During the summer months, you can take your meals outdoors onto the front porch or brick courtyard, where everyone along High Street enjoys the live jazz and classical music. A little secret: if weather forces you indoors and you want the most romantic (or private) spot in the house, ask for Table 24. It is tucked in a perfect little nook in the corner of the back dining room.

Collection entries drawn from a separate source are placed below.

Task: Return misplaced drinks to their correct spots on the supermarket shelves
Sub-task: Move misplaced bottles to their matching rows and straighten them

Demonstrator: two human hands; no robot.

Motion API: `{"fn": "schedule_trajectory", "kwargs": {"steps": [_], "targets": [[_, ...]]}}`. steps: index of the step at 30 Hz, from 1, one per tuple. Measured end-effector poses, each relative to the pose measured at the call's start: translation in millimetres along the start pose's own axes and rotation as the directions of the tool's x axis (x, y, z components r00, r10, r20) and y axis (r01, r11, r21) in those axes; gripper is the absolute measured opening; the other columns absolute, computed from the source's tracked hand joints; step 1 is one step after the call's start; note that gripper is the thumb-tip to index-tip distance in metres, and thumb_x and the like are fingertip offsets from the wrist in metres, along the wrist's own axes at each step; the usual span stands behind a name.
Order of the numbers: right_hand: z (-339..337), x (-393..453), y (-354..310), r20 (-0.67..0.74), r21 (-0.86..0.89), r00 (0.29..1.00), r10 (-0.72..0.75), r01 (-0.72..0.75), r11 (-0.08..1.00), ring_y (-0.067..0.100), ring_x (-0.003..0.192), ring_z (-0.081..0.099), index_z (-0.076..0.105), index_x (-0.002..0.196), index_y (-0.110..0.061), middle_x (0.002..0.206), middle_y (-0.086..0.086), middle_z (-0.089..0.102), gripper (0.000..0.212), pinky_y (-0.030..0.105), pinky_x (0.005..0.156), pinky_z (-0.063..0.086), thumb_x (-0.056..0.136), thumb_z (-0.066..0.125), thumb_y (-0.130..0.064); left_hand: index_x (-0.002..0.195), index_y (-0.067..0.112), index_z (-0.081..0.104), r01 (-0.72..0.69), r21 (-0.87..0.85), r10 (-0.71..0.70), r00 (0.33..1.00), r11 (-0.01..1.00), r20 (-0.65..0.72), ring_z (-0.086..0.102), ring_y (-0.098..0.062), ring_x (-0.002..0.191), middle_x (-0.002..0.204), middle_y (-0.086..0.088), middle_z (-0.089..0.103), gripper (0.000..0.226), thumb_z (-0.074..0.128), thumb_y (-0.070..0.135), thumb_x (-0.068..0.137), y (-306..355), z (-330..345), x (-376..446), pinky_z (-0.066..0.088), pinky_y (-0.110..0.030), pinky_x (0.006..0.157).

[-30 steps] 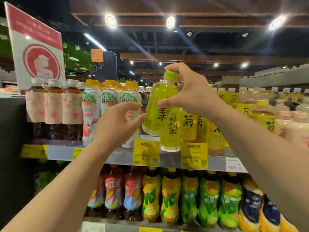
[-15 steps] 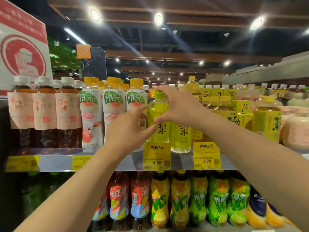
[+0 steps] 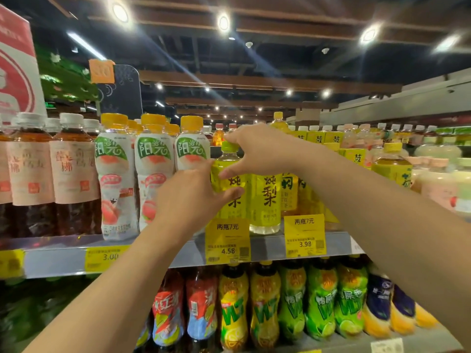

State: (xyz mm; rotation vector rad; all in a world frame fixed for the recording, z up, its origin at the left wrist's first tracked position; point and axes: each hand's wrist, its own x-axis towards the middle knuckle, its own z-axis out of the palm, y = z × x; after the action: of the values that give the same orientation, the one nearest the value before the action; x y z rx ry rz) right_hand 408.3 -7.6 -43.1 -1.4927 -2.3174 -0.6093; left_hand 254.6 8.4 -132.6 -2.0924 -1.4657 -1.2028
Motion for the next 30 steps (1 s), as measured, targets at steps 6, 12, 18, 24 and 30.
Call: {"fn": "schedule_trajectory", "kwargs": {"steps": [6,12,18,24,30], "targets": [[-29,-48,55,-0.214,0.15,0.967,0.14,-0.109,0.983,0.013,0.125,0.052,0.058,0.137,-0.023,0.138,-0.004,0.058,0.05,0.023,0.093,0.035,0.092,0.062,-0.046,0.138,0.027,0.041,0.02,-0.071,-0.027,0.995,0.997,-0.096,0.064,-0.025,0.078,0.08,0.002,0.064,0.084,0.044,0.081,0.074,27,0,-4,0.055,-0.042,0.064],[-49,-105,148,-0.323,0.262,0.854,0.409,-0.335,0.905,0.011,0.098,0.063,0.07,0.119,-0.019,0.117,-0.001,0.07,0.035,0.033,0.084,0.053,0.089,0.069,-0.036,0.124,0.03,0.059,-0.177,-0.144,0.165,0.983,0.974,-0.085,0.054,-0.012,0.071,0.075,0.015,0.052,0.056,0.048,0.068,0.084,94,13,-6,0.049,-0.032,0.06],[-33,-135,216,-0.172,0.141,0.845,0.506,-0.487,0.862,0.017,0.105,0.058,0.064,0.128,-0.019,0.127,0.004,0.065,0.046,0.037,0.091,0.048,0.088,0.069,-0.041,0.133,0.029,0.053,-0.189,-0.151,0.184,0.982,0.97,-0.043,0.061,-0.016,0.089,0.112,0.004,0.06,0.057,0.055,0.062,0.086,149,42,7,0.056,-0.037,0.075],[2,-151,252,-0.007,0.238,0.884,0.467,-0.452,0.86,0.023,0.125,0.054,0.04,0.145,-0.034,0.146,0.0,0.051,0.076,0.038,0.098,0.046,0.079,0.075,-0.05,0.147,0.026,0.039,-0.097,-0.071,0.102,0.993,0.993,0.061,0.052,-0.024,0.124,0.14,-0.003,0.052,0.075,0.056,0.065,0.085,178,72,18,0.05,-0.041,0.092],[13,-162,264,0.031,0.431,0.914,0.405,-0.378,0.819,0.024,0.133,0.047,0.028,0.148,-0.041,0.148,0.001,0.047,0.097,0.04,0.1,0.045,0.07,0.086,-0.038,0.147,0.029,0.037,-0.017,-0.018,0.019,0.998,1.0,0.063,0.054,-0.021,0.124,0.14,0.003,0.054,0.079,0.058,0.068,0.082,186,86,18,0.053,-0.041,0.085]]}}
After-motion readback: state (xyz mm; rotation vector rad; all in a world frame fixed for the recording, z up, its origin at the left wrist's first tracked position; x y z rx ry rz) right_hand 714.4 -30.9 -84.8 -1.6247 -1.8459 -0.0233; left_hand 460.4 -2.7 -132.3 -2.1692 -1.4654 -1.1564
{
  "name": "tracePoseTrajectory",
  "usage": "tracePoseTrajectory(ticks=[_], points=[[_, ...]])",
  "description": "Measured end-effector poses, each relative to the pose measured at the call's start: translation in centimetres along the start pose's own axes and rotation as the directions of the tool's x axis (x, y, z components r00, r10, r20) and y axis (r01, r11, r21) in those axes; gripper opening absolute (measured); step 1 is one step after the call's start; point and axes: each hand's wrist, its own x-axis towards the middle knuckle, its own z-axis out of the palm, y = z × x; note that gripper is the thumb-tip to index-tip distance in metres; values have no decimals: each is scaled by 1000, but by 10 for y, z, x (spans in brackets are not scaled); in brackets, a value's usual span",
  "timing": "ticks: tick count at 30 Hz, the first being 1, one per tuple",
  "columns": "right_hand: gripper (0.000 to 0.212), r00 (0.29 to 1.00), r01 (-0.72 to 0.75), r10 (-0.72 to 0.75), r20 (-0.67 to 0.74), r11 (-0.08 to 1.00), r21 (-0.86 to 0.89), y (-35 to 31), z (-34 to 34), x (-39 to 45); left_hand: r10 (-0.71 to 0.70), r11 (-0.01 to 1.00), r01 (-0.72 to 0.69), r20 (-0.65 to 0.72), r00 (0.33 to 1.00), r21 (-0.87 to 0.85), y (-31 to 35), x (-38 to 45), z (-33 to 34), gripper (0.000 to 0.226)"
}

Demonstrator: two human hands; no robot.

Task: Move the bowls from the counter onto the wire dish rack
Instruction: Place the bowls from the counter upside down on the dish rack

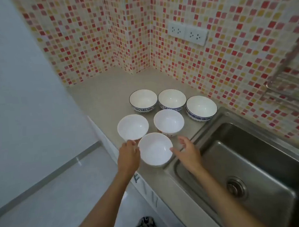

If you are looking for a place to hold a small reception, business meeting, or cocktail party, the Worthington Inn has several private rooms loaded with character. The Van Loon Ballroom, with its European crystal chandelier, can accommodate up to 120 guests and has its own private bar. The Lewis Room can accommodate up to 40 people and adjoins a lounge with a fireplace; cozy, overstuffed chairs; and a Victorian bar. The Cowles Room can hold up to 30 guests and was the master bedroom in the original private residence. The Formal Room, located at street level, was once the parlor and retains an original fireplace. It can accommodate up to 20 guests. Last, but not least, is the Wine Room that can host up to 20 people around its bar and handmade Amish table.

Whether you stay at the hotel or are just popping around for dinner, there is no charge for parking in the lot behind the inn. Various hotel and dining packages are listed on the website and should be reserved by phone. Brunch is served on Sundays from 11:30am to 3pm, and the items vary from week to week. Pub fare is available in the bar or on the patio from 3pm to 10pm Monday through Saturday. Reservations are always recommended for dinner.